TASK OBJECTIVE >> Reproduce the entries below exactly, but only from the line containing "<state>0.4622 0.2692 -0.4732" to the line containing "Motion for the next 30", inclusive.

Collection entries
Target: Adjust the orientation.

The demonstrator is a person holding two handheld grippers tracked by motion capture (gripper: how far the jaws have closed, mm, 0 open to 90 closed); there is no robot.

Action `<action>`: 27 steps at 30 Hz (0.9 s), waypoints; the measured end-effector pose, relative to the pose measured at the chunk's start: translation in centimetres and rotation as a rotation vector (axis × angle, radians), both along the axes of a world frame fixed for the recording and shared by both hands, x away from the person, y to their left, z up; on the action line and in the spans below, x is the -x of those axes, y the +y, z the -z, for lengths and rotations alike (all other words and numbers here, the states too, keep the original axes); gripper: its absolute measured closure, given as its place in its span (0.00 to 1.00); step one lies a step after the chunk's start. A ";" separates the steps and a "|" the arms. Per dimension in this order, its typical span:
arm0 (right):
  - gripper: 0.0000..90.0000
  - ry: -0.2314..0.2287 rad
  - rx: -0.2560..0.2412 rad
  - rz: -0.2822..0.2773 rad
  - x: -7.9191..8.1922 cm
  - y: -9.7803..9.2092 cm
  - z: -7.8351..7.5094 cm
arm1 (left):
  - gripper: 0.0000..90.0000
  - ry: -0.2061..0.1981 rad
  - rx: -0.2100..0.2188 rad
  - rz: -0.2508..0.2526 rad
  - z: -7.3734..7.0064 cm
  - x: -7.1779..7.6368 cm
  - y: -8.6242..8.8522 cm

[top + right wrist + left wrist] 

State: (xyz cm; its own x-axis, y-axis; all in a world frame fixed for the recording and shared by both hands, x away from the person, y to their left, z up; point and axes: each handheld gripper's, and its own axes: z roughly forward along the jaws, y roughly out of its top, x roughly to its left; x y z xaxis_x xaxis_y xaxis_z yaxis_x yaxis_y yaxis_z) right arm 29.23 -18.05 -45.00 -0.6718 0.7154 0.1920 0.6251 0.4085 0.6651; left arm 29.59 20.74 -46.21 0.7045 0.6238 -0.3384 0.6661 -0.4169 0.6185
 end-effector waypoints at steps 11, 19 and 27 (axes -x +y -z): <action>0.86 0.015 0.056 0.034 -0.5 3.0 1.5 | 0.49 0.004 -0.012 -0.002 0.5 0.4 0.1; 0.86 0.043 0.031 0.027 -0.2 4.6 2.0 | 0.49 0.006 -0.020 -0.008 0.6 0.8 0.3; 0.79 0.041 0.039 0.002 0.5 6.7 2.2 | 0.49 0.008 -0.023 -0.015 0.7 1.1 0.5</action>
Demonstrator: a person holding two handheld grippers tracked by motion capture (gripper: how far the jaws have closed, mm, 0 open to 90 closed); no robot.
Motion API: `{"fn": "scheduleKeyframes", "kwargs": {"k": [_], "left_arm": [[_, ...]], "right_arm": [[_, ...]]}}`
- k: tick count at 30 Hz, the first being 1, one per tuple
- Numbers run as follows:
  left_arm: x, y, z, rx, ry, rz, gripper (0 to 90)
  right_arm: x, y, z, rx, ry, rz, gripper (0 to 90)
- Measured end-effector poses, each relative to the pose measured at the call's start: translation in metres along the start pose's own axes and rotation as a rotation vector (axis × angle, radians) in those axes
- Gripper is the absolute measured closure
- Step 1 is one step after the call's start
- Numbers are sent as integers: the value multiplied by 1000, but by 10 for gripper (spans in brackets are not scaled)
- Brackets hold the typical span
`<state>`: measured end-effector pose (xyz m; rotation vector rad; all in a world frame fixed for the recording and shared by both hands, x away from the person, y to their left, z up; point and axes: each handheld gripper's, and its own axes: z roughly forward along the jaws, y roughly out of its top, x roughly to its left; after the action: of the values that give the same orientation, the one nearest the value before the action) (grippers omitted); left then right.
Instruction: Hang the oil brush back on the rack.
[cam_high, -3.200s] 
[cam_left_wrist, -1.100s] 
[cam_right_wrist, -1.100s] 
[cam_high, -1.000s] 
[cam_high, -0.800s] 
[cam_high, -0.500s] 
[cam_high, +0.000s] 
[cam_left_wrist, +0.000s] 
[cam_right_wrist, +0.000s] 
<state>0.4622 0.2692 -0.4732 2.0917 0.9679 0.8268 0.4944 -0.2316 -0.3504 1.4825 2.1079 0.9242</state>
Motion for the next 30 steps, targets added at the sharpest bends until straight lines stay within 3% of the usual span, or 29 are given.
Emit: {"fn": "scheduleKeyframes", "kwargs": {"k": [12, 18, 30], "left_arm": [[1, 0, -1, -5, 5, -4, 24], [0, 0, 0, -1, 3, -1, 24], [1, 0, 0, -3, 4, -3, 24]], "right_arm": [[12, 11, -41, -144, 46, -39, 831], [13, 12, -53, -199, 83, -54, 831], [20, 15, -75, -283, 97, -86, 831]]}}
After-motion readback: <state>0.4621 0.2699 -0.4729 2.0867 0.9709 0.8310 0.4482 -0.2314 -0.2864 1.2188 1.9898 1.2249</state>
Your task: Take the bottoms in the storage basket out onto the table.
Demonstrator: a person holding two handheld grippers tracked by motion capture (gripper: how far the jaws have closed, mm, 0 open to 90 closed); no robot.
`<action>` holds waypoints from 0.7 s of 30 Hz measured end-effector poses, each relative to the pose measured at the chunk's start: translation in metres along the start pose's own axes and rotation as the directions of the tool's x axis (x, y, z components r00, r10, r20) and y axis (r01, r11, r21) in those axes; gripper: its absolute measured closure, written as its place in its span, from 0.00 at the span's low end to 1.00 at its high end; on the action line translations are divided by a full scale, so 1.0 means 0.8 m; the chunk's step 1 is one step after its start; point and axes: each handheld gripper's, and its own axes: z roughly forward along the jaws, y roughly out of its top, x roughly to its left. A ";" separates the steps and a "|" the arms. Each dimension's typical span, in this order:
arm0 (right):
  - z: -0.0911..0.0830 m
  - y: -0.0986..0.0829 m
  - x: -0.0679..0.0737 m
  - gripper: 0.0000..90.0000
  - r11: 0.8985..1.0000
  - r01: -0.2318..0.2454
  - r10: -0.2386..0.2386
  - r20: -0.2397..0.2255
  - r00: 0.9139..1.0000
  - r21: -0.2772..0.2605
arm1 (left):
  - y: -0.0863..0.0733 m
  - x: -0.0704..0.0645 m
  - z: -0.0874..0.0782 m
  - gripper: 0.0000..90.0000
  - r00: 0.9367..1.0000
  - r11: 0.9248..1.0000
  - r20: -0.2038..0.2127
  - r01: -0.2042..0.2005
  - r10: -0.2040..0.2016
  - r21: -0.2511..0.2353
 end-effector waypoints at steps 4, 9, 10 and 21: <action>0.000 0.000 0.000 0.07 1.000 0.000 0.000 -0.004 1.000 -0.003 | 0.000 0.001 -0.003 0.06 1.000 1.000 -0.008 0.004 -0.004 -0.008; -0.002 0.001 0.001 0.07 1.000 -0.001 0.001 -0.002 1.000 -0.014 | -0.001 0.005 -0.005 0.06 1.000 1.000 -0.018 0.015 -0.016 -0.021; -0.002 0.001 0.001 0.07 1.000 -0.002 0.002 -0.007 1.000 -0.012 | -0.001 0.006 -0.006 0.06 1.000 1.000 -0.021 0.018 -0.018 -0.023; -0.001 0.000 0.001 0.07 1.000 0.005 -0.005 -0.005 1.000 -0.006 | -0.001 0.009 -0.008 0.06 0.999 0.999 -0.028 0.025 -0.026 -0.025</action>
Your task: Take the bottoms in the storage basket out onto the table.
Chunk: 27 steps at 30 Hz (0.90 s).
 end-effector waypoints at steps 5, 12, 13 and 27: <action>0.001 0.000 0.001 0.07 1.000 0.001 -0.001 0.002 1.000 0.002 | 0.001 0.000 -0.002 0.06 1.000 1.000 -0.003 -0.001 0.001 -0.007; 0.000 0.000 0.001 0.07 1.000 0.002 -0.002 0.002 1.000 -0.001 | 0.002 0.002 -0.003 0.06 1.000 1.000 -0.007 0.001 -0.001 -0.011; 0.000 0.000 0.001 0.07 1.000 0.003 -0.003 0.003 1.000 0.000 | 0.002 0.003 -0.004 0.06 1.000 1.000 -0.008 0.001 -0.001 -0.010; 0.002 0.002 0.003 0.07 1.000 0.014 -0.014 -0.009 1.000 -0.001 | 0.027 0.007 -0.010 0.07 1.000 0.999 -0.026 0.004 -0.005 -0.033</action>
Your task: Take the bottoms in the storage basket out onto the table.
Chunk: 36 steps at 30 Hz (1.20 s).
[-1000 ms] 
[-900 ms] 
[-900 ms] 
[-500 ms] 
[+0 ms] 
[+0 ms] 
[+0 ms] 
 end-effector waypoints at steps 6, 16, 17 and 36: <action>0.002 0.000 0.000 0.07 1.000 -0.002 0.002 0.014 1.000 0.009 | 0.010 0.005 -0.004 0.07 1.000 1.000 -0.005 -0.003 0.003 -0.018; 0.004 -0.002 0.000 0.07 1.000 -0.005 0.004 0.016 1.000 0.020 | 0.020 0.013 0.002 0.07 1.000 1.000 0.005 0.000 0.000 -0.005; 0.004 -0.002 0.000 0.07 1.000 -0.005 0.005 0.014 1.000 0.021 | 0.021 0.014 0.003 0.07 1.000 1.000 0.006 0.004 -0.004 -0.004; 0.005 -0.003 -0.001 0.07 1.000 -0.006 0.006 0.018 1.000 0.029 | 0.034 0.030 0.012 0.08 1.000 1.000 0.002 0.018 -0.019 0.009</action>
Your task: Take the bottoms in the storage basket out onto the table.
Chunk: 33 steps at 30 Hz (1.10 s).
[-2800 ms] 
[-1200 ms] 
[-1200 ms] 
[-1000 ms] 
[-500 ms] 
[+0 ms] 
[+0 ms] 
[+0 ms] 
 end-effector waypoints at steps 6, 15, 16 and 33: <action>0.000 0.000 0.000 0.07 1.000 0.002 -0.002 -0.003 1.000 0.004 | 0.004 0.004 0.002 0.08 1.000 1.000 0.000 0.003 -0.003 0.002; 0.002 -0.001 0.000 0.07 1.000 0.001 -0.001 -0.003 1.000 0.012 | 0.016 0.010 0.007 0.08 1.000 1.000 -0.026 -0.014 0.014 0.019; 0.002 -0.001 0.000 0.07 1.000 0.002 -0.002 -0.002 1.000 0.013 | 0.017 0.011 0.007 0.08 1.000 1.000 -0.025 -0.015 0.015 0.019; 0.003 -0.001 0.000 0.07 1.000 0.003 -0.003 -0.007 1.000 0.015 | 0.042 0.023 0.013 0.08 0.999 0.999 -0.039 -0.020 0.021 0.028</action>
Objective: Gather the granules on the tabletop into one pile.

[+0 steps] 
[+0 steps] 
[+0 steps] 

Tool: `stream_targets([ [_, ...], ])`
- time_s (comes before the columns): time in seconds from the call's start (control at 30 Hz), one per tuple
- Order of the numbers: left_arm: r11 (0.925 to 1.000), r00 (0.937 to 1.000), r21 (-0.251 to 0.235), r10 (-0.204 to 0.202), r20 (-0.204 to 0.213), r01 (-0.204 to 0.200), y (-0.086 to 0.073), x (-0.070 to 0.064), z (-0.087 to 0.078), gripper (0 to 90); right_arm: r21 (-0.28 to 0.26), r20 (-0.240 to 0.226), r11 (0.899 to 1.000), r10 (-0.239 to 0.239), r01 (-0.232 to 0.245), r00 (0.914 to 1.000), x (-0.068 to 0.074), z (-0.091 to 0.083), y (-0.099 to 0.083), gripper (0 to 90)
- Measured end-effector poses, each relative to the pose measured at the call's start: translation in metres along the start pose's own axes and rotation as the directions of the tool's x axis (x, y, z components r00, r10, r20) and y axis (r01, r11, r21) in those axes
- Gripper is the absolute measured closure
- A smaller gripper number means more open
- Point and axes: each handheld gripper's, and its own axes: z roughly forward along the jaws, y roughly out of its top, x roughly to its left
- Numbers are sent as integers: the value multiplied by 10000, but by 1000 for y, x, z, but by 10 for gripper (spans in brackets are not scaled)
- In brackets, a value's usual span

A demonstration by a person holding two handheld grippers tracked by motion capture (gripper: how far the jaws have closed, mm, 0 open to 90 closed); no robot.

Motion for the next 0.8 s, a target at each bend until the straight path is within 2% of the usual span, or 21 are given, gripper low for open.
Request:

PROBLEM SOLUTION >>
<state>0.4622 0.2692 -0.4732 2.0917 0.9679 0.8268 0.4944 -0.2316 -0.3504 1.4825 2.1079 0.9242</state>
Motion for the next 30 steps, targets added at the sharpest bends until straight lines stay within 3% of the usual span, or 29 are given.

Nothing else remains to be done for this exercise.